Each line of the material should be retyped without alteration.

:: DATA SHOWN

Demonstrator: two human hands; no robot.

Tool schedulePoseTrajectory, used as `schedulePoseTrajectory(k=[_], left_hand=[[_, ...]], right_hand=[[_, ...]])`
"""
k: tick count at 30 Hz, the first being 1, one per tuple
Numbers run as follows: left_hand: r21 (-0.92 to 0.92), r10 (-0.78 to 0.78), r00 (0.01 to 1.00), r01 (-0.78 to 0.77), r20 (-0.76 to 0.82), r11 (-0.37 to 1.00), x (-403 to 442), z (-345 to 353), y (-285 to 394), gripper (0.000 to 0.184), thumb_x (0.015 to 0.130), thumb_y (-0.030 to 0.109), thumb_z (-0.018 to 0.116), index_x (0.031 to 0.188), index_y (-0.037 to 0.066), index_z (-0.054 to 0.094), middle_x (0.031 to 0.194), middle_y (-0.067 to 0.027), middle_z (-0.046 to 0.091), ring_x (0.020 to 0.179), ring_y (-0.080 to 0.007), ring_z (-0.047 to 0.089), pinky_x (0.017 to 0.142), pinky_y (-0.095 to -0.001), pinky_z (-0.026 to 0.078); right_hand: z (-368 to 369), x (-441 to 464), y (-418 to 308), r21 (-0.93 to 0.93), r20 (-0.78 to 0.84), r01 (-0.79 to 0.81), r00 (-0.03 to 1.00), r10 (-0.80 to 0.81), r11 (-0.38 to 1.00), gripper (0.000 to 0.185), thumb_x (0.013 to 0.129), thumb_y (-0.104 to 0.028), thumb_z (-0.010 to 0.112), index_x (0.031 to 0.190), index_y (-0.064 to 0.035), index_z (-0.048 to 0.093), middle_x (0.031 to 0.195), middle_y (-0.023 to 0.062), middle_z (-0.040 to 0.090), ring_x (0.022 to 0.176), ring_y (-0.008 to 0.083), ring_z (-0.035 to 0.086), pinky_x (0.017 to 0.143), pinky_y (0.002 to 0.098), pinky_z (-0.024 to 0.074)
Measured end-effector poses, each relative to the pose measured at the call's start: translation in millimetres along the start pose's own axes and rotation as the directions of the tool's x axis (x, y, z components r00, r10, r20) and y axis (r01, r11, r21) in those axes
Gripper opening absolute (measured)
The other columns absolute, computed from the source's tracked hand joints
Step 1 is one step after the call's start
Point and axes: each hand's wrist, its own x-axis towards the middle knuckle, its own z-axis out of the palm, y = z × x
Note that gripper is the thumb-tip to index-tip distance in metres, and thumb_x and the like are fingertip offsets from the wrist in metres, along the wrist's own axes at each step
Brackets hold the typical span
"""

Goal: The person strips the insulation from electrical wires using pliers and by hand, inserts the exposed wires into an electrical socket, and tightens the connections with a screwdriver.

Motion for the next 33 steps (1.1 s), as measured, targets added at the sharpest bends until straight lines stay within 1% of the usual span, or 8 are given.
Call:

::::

WRITTEN SOLUTION:
Demonstrator: two human hands; no robot.

Tool schedulePoseTrajectory, used as `schedulePoseTrajectory(k=[_], left_hand=[[_, ...]], right_hand=[[_, ...]])`
"""
k: tick count at 30 Hz, the first being 1, one per tuple
Numbers run as follows: left_hand: r21 (-0.92 to 0.92), r10 (-0.78 to 0.78), r00 (0.01 to 1.00), r01 (-0.78 to 0.77), r20 (-0.76 to 0.82), r11 (-0.37 to 1.00), x (-403 to 442), z (-345 to 353), y (-285 to 394), gripper (0.000 to 0.184), thumb_x (0.015 to 0.130), thumb_y (-0.030 to 0.109), thumb_z (-0.018 to 0.116), index_x (0.031 to 0.188), index_y (-0.037 to 0.066), index_z (-0.054 to 0.094), middle_x (0.031 to 0.194), middle_y (-0.067 to 0.027), middle_z (-0.046 to 0.091), ring_x (0.020 to 0.179), ring_y (-0.080 to 0.007), ring_z (-0.047 to 0.089), pinky_x (0.017 to 0.142), pinky_y (-0.095 to -0.001), pinky_z (-0.026 to 0.078); right_hand: z (-368 to 369), x (-441 to 464), y (-418 to 308), r21 (-0.93 to 0.93), r20 (-0.78 to 0.84), r01 (-0.79 to 0.81), r00 (-0.03 to 1.00), r10 (-0.80 to 0.81), r11 (-0.38 to 1.00), gripper (0.000 to 0.185), thumb_x (0.013 to 0.129), thumb_y (-0.104 to 0.028), thumb_z (-0.010 to 0.112), index_x (0.031 to 0.190), index_y (-0.064 to 0.035), index_z (-0.048 to 0.093), middle_x (0.031 to 0.195), middle_y (-0.023 to 0.062), middle_z (-0.040 to 0.090), ring_x (0.022 to 0.176), ring_y (-0.008 to 0.083), ring_z (-0.035 to 0.086), pinky_x (0.017 to 0.143), pinky_y (0.002 to 0.098), pinky_z (-0.024 to 0.074)
Measured end-effector poses, each relative to the pose measured at the call's start: translation in millimetres along the start pose's own axes and rotation as the directions of the tool's x axis (x, y, z components r00, r10, r20) and y axis (r01, r11, r21) in those axes
Gripper opening absolute (measured)
The other columns absolute, computed from the source's tracked hand joints
Step 1 is one step after the call's start
Point and axes: each hand's wrist, its own x-axis towards the middle knuckle, its own z-axis out of the palm, y = z × x
Note that gripper is the thumb-tip to index-tip distance in metres, and thumb_x and the like are fingertip offsets from the wrist in metres, along the wrist's own axes at each step
Brackets hold the typical span
"""

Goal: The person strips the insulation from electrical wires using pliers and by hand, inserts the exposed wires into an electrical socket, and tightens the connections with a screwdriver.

Motion for the next 33 steps (1.1 s), as measured, targets added at the sharpest bends until straight lines stay within 1% of the usual span, or 8 are given.
Call:

The response to the exercise is now complete.